何で今やらずにいられるのか

 思い立ったら即実行。これはほとんどのシーンで変わりません。ADHDの典型的な特徴でしょうか。
やりすぎ、早すぎ、急ぎすぎといった言葉は若い頃から周囲の人にさんざん言われ続けてきたことですし、今さらもうどうにもなりません(これはコンサータ服用中も変わりませんでした)からあきらめています。それでもやはり注意しなくてはいけないのが、早合点して暴走してしまうことです。思考スピードと行動力はデフォルトで備わっていますので、妙案が浮かぶと疑いなくまっしぐらに業務を進めます。しかしそういう時はたいてい上司や同僚から「ちょっと待って、これってそもそも〜」というような根底から勘違いしていることを指摘されハッと我に返ることもよくあります。
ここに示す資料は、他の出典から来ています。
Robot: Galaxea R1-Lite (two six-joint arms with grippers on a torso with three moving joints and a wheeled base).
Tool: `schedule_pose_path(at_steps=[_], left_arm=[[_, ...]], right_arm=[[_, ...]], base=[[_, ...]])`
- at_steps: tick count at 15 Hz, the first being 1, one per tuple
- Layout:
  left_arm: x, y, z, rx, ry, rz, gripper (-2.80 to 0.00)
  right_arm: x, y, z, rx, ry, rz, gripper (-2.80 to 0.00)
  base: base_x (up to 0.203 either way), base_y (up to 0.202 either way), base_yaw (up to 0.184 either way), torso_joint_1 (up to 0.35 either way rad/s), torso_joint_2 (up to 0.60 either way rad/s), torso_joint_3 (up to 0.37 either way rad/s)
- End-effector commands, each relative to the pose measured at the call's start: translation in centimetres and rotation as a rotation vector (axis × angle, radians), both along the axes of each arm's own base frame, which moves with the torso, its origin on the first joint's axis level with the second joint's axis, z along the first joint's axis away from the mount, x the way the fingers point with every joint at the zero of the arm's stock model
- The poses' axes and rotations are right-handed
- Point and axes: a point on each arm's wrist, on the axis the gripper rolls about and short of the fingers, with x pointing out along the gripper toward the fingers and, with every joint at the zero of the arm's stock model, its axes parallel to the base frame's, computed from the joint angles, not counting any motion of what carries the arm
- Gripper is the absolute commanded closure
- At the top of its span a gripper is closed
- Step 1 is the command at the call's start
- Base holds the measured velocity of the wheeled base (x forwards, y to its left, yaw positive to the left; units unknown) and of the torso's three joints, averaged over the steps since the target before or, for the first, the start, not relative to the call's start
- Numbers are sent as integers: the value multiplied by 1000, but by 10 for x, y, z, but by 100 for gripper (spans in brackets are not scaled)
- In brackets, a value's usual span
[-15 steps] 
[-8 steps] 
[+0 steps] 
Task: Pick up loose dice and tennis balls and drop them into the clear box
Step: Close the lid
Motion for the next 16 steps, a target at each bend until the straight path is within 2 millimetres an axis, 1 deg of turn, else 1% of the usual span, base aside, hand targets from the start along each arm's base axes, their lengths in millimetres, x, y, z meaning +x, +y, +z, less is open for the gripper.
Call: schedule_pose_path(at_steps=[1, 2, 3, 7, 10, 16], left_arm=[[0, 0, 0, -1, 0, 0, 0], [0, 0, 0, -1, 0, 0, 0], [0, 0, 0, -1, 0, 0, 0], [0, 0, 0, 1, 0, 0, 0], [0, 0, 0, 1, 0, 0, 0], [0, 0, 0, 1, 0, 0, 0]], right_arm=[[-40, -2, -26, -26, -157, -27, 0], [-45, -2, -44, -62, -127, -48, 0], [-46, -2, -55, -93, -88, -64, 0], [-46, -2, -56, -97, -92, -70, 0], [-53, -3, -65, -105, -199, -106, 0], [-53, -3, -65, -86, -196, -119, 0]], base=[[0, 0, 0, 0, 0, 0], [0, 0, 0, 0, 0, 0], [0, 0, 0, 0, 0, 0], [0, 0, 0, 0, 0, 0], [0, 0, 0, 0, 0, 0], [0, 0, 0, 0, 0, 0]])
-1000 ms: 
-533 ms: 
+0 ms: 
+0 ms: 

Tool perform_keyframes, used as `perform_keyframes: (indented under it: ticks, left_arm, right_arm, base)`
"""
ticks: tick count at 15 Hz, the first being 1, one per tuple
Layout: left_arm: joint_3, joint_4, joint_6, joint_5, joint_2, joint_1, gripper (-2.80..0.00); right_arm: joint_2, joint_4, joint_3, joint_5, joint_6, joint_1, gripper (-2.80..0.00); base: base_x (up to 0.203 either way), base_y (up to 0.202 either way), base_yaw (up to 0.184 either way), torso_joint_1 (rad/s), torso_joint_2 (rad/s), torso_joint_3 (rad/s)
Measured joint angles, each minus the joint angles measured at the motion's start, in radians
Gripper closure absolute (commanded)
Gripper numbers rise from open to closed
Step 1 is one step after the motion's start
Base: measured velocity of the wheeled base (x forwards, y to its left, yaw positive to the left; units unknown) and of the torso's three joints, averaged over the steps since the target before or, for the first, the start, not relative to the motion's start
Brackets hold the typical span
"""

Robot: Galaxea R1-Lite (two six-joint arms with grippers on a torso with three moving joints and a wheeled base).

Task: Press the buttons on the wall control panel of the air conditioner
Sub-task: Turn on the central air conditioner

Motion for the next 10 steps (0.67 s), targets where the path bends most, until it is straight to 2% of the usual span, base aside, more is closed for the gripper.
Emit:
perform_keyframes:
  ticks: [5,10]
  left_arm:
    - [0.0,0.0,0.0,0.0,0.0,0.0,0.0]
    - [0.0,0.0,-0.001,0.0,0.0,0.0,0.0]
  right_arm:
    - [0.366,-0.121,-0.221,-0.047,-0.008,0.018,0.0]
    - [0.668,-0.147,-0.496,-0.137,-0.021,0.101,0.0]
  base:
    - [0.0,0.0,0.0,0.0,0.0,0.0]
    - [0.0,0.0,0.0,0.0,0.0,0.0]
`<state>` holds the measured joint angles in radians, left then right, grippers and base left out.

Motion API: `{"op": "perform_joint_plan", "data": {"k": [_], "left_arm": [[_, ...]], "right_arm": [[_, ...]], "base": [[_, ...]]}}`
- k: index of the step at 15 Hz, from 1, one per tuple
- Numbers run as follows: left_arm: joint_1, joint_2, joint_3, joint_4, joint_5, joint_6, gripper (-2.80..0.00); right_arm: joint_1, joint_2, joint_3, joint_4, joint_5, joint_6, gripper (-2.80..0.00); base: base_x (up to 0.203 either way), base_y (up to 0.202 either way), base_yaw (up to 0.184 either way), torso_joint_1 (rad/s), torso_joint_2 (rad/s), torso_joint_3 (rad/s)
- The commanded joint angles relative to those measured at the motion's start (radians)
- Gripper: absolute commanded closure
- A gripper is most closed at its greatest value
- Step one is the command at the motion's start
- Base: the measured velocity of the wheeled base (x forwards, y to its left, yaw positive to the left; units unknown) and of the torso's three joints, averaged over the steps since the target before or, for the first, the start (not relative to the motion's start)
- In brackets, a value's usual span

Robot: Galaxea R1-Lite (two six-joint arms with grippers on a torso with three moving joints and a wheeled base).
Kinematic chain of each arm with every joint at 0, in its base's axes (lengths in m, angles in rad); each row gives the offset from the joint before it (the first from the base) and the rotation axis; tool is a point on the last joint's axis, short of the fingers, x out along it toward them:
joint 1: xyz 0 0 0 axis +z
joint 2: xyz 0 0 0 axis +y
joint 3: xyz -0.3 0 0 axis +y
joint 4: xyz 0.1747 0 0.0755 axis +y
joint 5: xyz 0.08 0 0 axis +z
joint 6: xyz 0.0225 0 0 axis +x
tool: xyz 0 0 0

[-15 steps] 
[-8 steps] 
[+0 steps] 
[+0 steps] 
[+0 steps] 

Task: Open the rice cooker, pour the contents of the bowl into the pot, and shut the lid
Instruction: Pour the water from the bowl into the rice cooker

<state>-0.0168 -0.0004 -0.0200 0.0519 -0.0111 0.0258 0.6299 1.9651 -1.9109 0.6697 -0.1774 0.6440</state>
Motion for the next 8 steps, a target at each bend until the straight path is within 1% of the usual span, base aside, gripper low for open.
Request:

その後はお決まりのふりだしに戻れの指示でまた同じ思考をやり直すという苦行。
 しかしこの特徴にはもちろん良いこともあります。思考が早いということは歯車さえ合えば大量の仕事も次々にこなしていけますから、デザイナーに必要な「量を作る」ということも問題なくこなせます。

 ひとつひとつの案件の思考精度は障害などは関係なくそれぞれの経験と普段のインプットの量で決まると思いますから、日々の仕事に対する取り組みでADHDの衝動性はとても強い武器になると思います。しかしこれは自分の興味(関心)の向くことでのみ発揮される能力で、何にでも応用可能な武器ではありませんから職業と自分の情熱のマッチングが何より大切だと思います。

 もしこれからグラフィックデザイナーとして就職を考えていらっしゃる方がいらっしゃれば、 その会社のパンフレットを作ってみるてはいかがでしょうか。ホームページで知り得る情報でA3見開きを自分なりにデザインしてしまいましょう。面接する側にとってはとても良い意味で印象に残りますし、情報分析力もアピールできます。架空のポスターなどを作るよりはずっと正確にあなたの能力を訴求できるでしょう。思考能力の高さがあるからこそ短時間でできることですから立派なスキルです。